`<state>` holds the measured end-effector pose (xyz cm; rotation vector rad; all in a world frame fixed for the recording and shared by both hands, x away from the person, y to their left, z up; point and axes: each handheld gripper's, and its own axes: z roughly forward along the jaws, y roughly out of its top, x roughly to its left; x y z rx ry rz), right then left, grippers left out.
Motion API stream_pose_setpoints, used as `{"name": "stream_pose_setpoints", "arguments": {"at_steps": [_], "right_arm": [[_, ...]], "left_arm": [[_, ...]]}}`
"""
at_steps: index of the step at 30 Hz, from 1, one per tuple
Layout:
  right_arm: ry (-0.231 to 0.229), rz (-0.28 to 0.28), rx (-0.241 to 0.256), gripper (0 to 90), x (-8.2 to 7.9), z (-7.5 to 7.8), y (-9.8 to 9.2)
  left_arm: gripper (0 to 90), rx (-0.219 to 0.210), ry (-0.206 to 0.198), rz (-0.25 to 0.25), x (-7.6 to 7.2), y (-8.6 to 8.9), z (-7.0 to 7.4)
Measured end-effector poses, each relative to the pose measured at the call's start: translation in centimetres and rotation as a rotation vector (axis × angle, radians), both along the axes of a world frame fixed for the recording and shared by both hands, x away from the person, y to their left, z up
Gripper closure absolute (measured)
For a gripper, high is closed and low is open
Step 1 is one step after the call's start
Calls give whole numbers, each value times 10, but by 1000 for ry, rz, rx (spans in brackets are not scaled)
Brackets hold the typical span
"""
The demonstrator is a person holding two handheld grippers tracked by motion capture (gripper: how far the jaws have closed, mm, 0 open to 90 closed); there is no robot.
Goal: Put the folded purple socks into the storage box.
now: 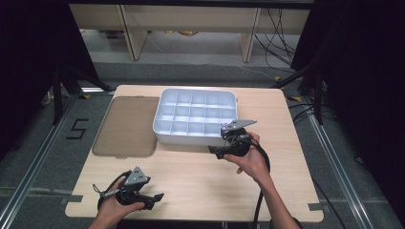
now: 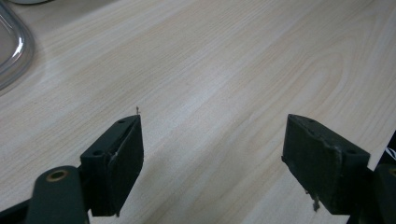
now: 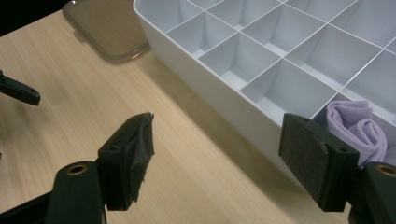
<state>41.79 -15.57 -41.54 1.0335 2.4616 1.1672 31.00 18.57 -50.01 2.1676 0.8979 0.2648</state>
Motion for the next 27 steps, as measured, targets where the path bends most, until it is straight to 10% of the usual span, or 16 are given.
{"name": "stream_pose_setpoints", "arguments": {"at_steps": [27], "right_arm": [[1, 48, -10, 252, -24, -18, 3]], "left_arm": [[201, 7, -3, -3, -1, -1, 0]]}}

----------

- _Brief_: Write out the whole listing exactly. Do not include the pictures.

- _Your response_:
`<state>` holds the measured end-effector pose (xyz cm; rotation vector rad; all in a world frame fixed for the recording and shared by both hands, x away from the person, y to their left, z up; point and axes: each handheld gripper's, and its own axes: z roughly forward along the jaws, y roughly out of its top, x roughly to its left; x y z rx ry rz), right then left, grippers left out.
Motion API stream_pose_setpoints, used as `{"name": "stream_pose_setpoints", "arguments": {"at_steps": [_], "right_arm": [[_, ...]], "left_arm": [[_, ...]]}}`
"""
at_steps: index of the step at 30 Hz, from 1, one per tuple
Layout:
  right_arm: ry (-0.231 to 0.229), rz (-0.28 to 0.28), rx (-0.241 to 0.256), gripper (0 to 90), x (-8.2 to 7.9), z (-7.5 to 7.8), y (-9.8 to 9.2)
  left_arm: gripper (0 to 90), rx (-0.219 to 0.210), ry (-0.206 to 0.198), rz (-0.25 to 0.25), x (-7.6 to 7.2), y (-8.6 to 8.9), z (-7.0 to 7.4)
Measured end-effector poses, each relative to the pose measured at the call's start: translation in centimetres and rotation as a rotation vector (axis × angle, radians), both along the axes of a world frame fixed for the recording and shared by both hands, x away from the person, y to their left, z up
Gripper closure absolute (measured)
For a gripper, high is closed and low is open
Step 1 is one step after the call's start
Calls give whole numbers, each value times 10, but by 1000 for ry, rz, rx (spans in brackets are not scaled)
Brackets hold the typical span
"""
The demonstrator is a person holding two handheld grippers tracked by motion capture (gripper: how far the jaws have closed, mm, 0 open to 90 closed); there is no robot.
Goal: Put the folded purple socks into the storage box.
now: 
now: 
now: 
<state>41.79 -15.57 -41.54 1.0335 2.4616 1.1672 31.00 18.57 -50.01 2.1676 0.8979 0.2648</state>
Motion for the next 27 steps, as measured, targets where the path bends most, until it is straight to 10% of the usual span, or 16 are given.
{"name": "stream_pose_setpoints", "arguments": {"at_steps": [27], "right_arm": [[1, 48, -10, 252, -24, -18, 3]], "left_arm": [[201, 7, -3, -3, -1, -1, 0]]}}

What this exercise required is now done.